When the line with "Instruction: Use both" turns up below, begin repeating exactly, and carry on through the line with "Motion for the"; no pictures go into the copy.

(Collected data Opens)

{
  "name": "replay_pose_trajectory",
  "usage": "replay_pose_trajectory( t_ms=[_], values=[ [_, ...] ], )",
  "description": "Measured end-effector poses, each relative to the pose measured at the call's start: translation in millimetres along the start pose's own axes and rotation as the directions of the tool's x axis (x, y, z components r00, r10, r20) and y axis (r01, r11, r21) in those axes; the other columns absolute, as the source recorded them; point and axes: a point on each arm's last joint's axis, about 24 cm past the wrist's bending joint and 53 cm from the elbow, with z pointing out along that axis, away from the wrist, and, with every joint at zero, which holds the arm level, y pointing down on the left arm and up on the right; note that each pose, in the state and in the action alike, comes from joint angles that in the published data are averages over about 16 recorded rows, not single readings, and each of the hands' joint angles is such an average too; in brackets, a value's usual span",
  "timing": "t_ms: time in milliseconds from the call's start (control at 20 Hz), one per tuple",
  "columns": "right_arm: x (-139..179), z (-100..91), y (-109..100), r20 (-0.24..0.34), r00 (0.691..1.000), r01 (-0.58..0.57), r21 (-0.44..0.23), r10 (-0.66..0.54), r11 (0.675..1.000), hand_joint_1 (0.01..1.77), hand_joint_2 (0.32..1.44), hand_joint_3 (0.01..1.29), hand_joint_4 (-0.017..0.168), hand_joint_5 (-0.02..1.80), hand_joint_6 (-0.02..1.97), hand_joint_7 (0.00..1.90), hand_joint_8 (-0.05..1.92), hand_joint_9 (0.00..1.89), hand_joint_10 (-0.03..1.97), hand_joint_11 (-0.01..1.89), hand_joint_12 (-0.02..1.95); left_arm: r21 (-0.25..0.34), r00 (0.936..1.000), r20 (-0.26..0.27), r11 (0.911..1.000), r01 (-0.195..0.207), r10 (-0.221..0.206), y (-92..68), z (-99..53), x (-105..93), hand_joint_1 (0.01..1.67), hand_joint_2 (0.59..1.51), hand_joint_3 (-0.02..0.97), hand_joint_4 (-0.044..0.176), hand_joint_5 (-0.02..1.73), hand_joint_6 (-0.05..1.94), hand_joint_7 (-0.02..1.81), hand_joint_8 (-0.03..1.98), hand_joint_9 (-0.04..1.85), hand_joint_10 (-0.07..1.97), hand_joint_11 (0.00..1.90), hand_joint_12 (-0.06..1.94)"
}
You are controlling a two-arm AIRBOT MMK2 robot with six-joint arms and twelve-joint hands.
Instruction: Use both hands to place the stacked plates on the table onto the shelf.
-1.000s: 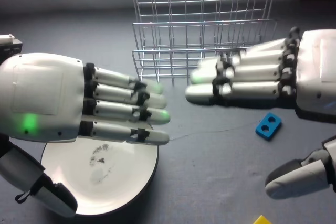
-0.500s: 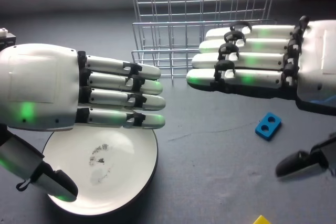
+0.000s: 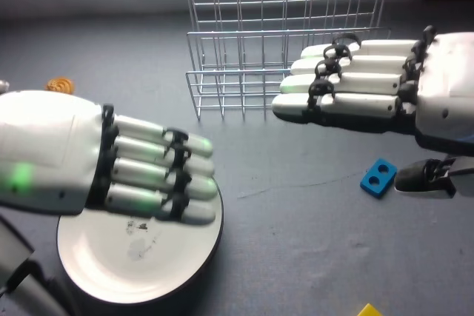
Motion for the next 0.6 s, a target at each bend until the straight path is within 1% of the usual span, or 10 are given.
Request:
replay_pose_trajectory(
  t_ms=[100,200,300,400,600],
  values=[
    [2.2,0.4,-1.9,-0.009,1.000,0.004,0.008,-0.004,1.000,1.36,0.99,0.02,-0.003,0.02,0.02,0.02,0.01,0.01,0.01,0.02,-0.01,0.011,0.9992,-0.019,0.9993,0.036,-0.035,-3.2,-0.6,4.5,0.02,1.036,0.028,-0.002,0.02,-0.01,0.02,-0.01,0.02,0.01,0.02,-0.01],
    [4.8,0.8,-3.1,-0.020,1.000,0.011,0.013,-0.011,1.000,1.38,0.99,0.02,-0.003,0.02,0.02,0.02,0.01,0.01,0.01,0.02,-0.01,0.015,0.9968,-0.039,0.9974,0.070,-0.069,-5.5,-1.0,9.0,0.02,1.037,0.027,-0.002,0.02,-0.01,0.02,-0.01,0.01,0.01,0.02,-0.01],
    [7.1,1.2,-3.7,-0.029,0.999,0.019,0.015,-0.019,1.000,1.38,0.99,0.02,-0.003,0.02,0.02,0.02,0.01,0.01,0.01,0.02,-0.01,0.015,0.9943,-0.051,0.9954,0.095,-0.094,-6.7,-1.3,11.1,0.02,1.038,0.026,-0.002,0.02,-0.01,0.02,-0.01,0.01,0.01,0.02,-0.01],
    [9.3,1.7,-3.9,-0.037,0.999,0.027,0.016,-0.026,1.000,1.38,0.99,0.02,-0.003,0.02,0.02,0.02,0.01,0.01,0.01,0.02,-0.01,0.010,0.9941,-0.046,0.9950,0.099,-0.098,-6.0,-1.6,9.4,0.02,1.037,0.024,-0.002,0.02,-0.01,0.02,-0.01,0.01,0.01,0.02,-0.01],
    [12.7,2.2,-3.5,-0.050,0.998,0.038,0.013,-0.037,0.999,1.37,1.00,0.02,-0.002,0.02,0.02,0.02,0.01,0.01,0.01,0.02,-0.01,-0.014,0.9947,-0.030,0.9950,0.098,-0.099,0.2,-1.8,5.4,0.02,1.038,0.021,-0.002,0.02,-0.01,0.02,-0.01,0.02,0.01,0.02,-0.01]
  ],
)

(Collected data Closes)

## Result for this task
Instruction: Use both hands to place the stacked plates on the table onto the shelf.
-1.000s: 
-0.500s: 
+0.000s: 
Motion for the next 0.6 s, a target at each bend until the straight path is within 1% of the usual span, or 10 are given.

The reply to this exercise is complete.